Los devotos de la Virgen de la Mimbralera , en
Villafán, no olvidarán nunca el día señalado en que la vieron por última vez
adornada con sus joyas y su mejor manto y vestido, y con la hermosa cabeza
sobre los hombros, ni la furia que les acometió, al enterarse del sacrílego
robo y la profanación horrible de la degolladura.
Aunque relegada
al pie de la sierra, en paraje bravío y montuoso, próxima solamente a un
pueblecillo de escaso vecindario, la iglesia del Triunfo gozó de universal
nombradía, y la fama de la milagrosa Virgen, extendiéndose fuera de la región,
cundió por España entera. Más de un rey, de la trágica dinastía de Trastámara o
de la melancólica dinastía de Austria, vino a la Mimbralera en
cumplimiento de voto, en acción de gracias por algún favor obtenido del cielo
mediante la intercesión de la
Virgen del Triunfo, dejando, al marcharse, acrecentado el
tesoro con rica presea. Las reinas, no pudiendo ir en persona, enviaban de su
guardajoyas arracadas, ajorcas, piochas, tembleques y collares; y doña Mariana,
madre de Carlos II, queriendo sobrepujarlas a todas, regaló el incomparable
manto, de brocado de oro con recamo de esmeraldas y gruesas perlas, amén de
infinitos hilos de aljófar; una red de hilos, que recordaba el rocío de la
mañana sobre los prados, y que al salir la imagen en procesión, se soltaban y
eran recogidos piadosamente por los devotos en un cuenco, ya destinado de
tiempo inmemorial a este uso.
El amor del
pueblo de Villafán había salvado del saqueo este manto célebre y el resto del
tesoro de la Virgen ,
en la época de la exclaustración; y el día 21 de agosto, fiesta de la Mimbralera , la imagen,
luciendo completas sus alhajas, bajaba del convento al pueblo, seguida de
inmenso gentío venido de toda la sierra.
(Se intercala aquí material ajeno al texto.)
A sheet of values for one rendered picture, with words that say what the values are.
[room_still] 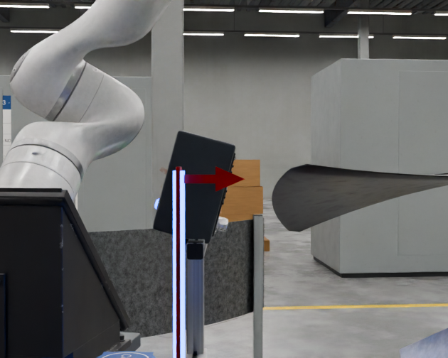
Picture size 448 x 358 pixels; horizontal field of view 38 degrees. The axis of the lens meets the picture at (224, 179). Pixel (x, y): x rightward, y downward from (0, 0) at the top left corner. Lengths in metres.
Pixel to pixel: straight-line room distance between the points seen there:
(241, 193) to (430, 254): 2.79
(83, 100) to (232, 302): 1.77
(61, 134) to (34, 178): 0.10
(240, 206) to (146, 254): 6.36
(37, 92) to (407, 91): 6.13
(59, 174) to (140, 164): 5.65
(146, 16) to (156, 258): 1.50
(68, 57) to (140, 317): 1.52
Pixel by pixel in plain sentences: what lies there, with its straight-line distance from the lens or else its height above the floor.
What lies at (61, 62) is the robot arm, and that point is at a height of 1.36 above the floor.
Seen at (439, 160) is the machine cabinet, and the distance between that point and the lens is 7.14.
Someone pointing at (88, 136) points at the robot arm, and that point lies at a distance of 1.06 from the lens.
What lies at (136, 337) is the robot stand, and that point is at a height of 0.93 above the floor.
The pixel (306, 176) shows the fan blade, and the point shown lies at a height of 1.18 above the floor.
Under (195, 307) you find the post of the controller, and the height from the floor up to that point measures 0.94.
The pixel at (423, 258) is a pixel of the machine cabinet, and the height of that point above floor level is 0.19.
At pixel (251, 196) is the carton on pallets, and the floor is 0.74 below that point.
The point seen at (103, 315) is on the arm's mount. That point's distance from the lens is 0.89.
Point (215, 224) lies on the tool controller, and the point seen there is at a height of 1.08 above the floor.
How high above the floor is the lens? 1.20
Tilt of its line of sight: 1 degrees down
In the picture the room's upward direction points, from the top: straight up
Descansaba en la plaza Mayor y se
recogía a su camarín antes de ponerse el sol, permaneciendo en él, engalanada y
ataviada, hasta el amanecer del siguiente día, hora en que la camarera, ayudada
por dos mozas de lo mejor del lugar, iba a desnudar a la Reina del cielo, recoger sus
preseas y vestimenta y sustituirla por la ropa de diario.
Media hora
después, el pueblo entero, frenético, delirante de indignación, invadía la
iglesia, y los comentarios y las hipótesis principiaban a hervir en el aire.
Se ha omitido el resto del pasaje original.